# Principle of mathematical induction to prove well ordering principle for set of rationals.

I am not being able to find what is wrong in this proof.

statement: For any set of rationals there is a least element in the set.

Hypothesis: $p(k)$=For set of k rationals there exist a least element in the set.

now,

It is trivial to prove that p(1) and p(2) are true.

Now suppose $p(k)$ is true. For Every set of k rationals there is a least element in the set.

Now we check truth value of $p(k+1)$ .

as we can split set $k+1$ of rationals as set of $k$ and 1 rational.

Now , as we know both of them have least element hence least among them will be least element in the set.

Hence,$$p(k)\implies P(k+1)$$ and Hence, Using PMI we prove that any set of rational elements has a least element .

Which is not true for rationals belonging in (0,1).

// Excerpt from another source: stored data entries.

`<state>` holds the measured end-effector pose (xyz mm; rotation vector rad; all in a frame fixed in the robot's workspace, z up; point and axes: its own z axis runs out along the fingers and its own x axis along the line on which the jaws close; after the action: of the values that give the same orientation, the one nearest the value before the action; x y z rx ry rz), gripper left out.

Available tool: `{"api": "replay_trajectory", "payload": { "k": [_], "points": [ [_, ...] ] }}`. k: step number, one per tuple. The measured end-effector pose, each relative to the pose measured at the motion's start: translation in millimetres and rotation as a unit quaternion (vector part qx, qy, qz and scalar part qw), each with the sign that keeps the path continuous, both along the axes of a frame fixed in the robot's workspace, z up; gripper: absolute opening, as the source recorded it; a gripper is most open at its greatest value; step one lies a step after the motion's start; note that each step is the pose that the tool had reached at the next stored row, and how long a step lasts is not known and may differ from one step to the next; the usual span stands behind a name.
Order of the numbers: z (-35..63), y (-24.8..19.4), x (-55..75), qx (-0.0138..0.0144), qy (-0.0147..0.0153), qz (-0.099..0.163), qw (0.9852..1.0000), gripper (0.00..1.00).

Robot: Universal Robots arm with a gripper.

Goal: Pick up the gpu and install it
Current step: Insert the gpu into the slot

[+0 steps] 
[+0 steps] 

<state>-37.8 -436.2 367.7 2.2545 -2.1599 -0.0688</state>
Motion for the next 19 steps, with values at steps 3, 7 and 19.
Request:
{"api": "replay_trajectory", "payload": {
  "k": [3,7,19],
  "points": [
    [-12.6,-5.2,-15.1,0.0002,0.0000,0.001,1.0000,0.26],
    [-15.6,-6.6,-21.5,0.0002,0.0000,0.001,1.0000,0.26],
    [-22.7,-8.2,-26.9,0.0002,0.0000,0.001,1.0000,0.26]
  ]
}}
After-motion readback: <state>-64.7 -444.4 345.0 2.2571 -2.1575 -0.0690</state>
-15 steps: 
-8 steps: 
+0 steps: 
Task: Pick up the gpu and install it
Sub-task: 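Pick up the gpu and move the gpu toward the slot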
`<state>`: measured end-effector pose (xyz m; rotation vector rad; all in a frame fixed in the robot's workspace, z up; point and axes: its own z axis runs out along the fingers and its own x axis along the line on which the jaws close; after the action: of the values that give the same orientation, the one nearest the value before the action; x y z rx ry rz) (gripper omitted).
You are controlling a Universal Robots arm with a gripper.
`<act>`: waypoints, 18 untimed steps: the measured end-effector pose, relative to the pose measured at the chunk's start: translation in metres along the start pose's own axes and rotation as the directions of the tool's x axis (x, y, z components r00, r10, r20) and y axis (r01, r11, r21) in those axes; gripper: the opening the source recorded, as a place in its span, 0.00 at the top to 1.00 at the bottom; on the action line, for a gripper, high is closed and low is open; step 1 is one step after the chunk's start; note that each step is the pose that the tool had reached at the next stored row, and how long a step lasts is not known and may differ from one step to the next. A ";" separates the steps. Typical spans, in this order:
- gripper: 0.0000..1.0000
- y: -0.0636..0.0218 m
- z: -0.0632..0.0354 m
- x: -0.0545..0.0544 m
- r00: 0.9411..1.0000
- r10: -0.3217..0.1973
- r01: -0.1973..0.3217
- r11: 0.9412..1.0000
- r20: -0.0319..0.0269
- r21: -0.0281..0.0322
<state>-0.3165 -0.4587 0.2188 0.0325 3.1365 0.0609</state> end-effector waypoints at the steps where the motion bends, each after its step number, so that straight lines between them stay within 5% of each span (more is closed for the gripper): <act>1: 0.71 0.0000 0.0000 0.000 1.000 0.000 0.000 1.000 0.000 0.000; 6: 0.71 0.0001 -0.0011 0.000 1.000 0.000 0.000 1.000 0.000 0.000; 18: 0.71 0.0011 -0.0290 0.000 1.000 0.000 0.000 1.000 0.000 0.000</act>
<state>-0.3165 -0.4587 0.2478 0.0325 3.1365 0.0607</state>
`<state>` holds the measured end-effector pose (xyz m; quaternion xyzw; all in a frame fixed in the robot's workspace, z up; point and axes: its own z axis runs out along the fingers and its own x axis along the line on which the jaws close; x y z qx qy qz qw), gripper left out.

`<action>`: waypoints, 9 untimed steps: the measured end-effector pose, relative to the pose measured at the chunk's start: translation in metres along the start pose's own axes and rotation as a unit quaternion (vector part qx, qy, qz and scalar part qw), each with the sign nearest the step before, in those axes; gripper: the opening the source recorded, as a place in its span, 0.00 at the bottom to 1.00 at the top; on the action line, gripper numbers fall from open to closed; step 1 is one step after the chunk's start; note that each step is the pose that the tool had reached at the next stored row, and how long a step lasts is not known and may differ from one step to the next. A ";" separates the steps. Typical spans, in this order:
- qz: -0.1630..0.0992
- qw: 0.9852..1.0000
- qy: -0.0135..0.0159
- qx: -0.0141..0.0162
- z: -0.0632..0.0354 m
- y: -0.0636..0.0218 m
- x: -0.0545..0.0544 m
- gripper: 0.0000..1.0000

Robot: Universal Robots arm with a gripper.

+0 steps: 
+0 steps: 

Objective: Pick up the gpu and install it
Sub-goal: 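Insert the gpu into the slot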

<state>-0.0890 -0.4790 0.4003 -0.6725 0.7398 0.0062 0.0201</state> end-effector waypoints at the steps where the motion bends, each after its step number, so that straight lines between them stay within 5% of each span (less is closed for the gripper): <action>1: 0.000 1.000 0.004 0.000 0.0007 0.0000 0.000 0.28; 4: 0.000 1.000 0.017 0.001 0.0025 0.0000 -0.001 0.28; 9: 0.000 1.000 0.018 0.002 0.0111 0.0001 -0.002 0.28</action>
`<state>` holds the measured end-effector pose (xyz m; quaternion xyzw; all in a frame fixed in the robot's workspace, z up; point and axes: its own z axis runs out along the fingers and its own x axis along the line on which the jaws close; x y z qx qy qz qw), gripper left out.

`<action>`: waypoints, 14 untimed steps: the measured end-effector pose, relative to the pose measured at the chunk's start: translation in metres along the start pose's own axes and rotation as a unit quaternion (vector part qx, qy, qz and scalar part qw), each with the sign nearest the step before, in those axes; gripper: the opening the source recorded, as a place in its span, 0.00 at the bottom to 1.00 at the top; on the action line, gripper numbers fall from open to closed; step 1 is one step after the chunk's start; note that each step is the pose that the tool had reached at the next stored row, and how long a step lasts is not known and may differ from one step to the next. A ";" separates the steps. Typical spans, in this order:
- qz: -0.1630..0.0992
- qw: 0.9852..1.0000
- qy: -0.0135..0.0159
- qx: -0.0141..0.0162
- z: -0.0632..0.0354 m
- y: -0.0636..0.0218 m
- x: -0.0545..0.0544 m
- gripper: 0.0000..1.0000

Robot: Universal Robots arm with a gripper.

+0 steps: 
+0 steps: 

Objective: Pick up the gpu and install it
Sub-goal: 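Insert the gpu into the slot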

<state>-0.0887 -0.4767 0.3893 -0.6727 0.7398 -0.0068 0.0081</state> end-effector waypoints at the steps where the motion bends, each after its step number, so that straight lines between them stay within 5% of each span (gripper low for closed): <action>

• So, you're proving that every finite set of rationals has a least element. – Daniel Aug 10 '15 at 15:46
• NO, any countable set of rationals has a least element. – Shubham Ugare Aug 10 '15 at 15:47
• @ShubhamUgare Consider the set of all rationals greater than zero - which is countable because the rationals are. – Mark Bennet Aug 10 '15 at 15:49
• To reiterate in a slightly different way what has been said already here: the natural numbers contain an infinite amount of elements. But each element is finite. The size of each set in your proof is some natural number, which is finite. So you are only proving this for all finite sets- even thought the amount of these sets is infinite. – Colm Bhandal Aug 10 '15 at 16:06
• @SolidSnake I was being a bit ambiguous. There are two meanings to what I said really. On the one hand, any number is finite in size, syntactically. E.g. we can represent it with a finite number of digits in base 10. On the other hand, the meaning of a natural number, when interpreted as a cardinality, represents a finite cardinality. The latter is more related to this question. – Colm Bhandal Aug 10 '15 at 16:31

What you're proving is that every finite set of rationals has a least element, that's why it doesn't work in the set $\Bbb Q\cap (0,1)$.
You think that you've proved it for any countable subset of $\Bbb Q$, but, if this were true, you'd have proved it for any subset of $\Bbb Q$ since $\Bbb Q$ is countable by itself.
Please keep in mind that induction can only prove statements about finite things, but any finite number of them. For example, you can prove by induction that for every finite set of natural numbers, there is always a 'biggest' element, it doesn't matter the set has $1000$ or $10^{10^{100}}$ elements, but this fails to happen if the set is infinite.